Python and R are two of the most popular scripting languages for data analysis. These are capable of covering the whole data analysis life-cycle of data extraction, transformation, analysis, and visualisation.

Some scripting languages are geared more to just one or two aspects of the data analysis life-cycle. SQL is for working with databases, whilst JavaScript is primarily for making web pages more interactive and adds value to data visualisation.

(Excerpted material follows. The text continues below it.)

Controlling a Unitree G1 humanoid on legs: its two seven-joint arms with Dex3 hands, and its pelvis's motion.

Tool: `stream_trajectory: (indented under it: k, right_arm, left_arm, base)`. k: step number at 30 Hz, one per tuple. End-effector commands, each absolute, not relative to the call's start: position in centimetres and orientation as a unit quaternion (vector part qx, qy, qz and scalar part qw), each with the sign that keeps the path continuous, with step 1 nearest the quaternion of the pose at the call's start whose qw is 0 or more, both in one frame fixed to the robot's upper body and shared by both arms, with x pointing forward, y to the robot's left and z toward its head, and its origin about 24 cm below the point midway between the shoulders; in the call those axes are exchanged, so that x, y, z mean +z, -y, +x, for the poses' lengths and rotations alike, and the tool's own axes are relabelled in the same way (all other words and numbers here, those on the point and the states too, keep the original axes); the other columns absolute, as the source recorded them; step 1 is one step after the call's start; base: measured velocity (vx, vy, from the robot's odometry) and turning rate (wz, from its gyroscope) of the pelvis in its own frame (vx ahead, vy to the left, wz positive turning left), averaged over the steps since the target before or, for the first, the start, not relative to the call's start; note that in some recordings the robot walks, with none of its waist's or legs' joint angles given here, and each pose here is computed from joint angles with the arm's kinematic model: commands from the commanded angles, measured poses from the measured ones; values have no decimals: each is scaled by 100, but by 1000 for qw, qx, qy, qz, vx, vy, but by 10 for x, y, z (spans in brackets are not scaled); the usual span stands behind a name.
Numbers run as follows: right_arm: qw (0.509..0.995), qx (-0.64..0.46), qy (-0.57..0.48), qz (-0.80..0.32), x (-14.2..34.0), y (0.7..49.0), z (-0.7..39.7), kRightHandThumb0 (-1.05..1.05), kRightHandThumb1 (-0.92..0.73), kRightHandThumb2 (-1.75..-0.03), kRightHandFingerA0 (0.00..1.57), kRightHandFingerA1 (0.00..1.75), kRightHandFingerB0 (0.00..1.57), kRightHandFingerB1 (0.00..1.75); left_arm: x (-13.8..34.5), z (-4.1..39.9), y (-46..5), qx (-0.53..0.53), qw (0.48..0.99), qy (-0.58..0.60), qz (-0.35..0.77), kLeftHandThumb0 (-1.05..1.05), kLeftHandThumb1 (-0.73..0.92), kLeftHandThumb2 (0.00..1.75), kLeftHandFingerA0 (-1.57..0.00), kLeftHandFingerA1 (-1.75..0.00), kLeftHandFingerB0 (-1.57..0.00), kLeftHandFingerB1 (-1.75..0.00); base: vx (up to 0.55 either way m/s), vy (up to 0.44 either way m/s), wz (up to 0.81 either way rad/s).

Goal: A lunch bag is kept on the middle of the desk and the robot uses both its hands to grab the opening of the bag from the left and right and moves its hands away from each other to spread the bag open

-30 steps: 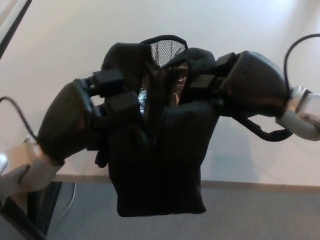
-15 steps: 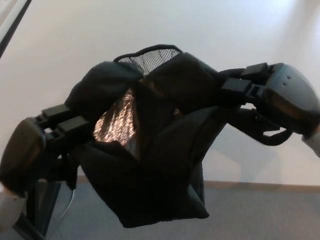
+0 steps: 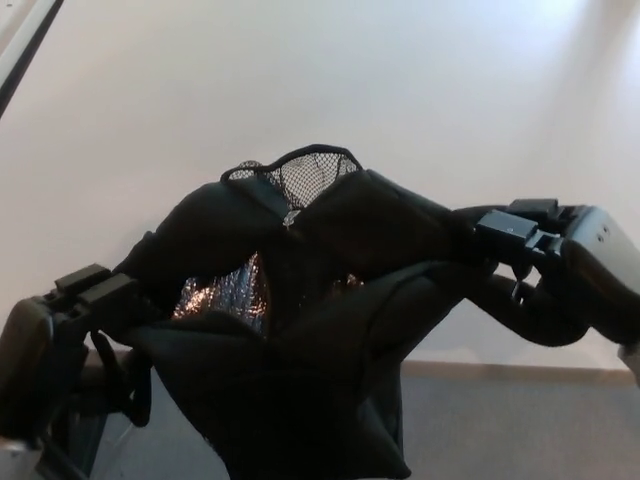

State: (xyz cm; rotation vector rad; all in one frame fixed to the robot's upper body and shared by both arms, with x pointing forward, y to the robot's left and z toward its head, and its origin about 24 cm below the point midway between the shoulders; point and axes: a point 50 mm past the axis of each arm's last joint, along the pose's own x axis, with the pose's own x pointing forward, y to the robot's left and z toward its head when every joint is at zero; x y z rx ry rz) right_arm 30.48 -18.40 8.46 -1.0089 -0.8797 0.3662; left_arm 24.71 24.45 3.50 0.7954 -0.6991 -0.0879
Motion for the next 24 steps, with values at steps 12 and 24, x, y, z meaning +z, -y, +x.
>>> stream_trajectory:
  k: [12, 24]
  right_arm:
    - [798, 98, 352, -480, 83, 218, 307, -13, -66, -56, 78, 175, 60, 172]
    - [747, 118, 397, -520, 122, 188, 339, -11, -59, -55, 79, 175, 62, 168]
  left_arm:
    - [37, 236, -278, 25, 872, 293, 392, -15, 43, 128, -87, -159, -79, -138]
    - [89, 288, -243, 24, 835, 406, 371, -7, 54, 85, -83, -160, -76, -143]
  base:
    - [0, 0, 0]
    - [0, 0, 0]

Other scripting languages extend the functionality of our point-and-click data analysis tools. VBA and DAX extend the functionality of Excel and Power BI respectively. Arcade is used in tandem with ArcGIS, and Mata is used with Stata.

3.5.1 R & Python

Python and R are open-source scripting languages popular with data analysts. Python is a general-purpose language with an easy-to-understand syntax. R’s functionality was developed with statisticians in mind and is popular in academia and research.

3.5.1.1 Notebooks

TODO: Jupyter & R Markdown notebooks

3.5.2 SQL

SQL (Structured Query Language) is designed for storing, manipulating and retrieving data in a database. SQL commands are simpler and their range narrower than R and Python commands. For example, time series or spatial analysis isn’t within scope of SQL. Also, whilst much of our data is still held in databases, data is now commonly from CSV files and other formats.

SQL is run on the database server, which even with today’s powerful laptops, can have time saving benefits. The type of database can mean the SQL extensions have different syntax, but the core elements such as SELECT and JOIN are generic.

Often it’s not a case of choosing to use SQL or say R, but using both. SQL to initially extract data from a corporate database. Then R to combine with data from other sources, e.g. ONS, and then analyse and visualise it.

3.5.3 VBA

VBA (Visual Basic for Applications) is Microsoft’s scripting language for, and built into, its Office programmes like Word and PowerPoint. However, for data analysis purposes, it is how it extends and automates Excel that is of interest.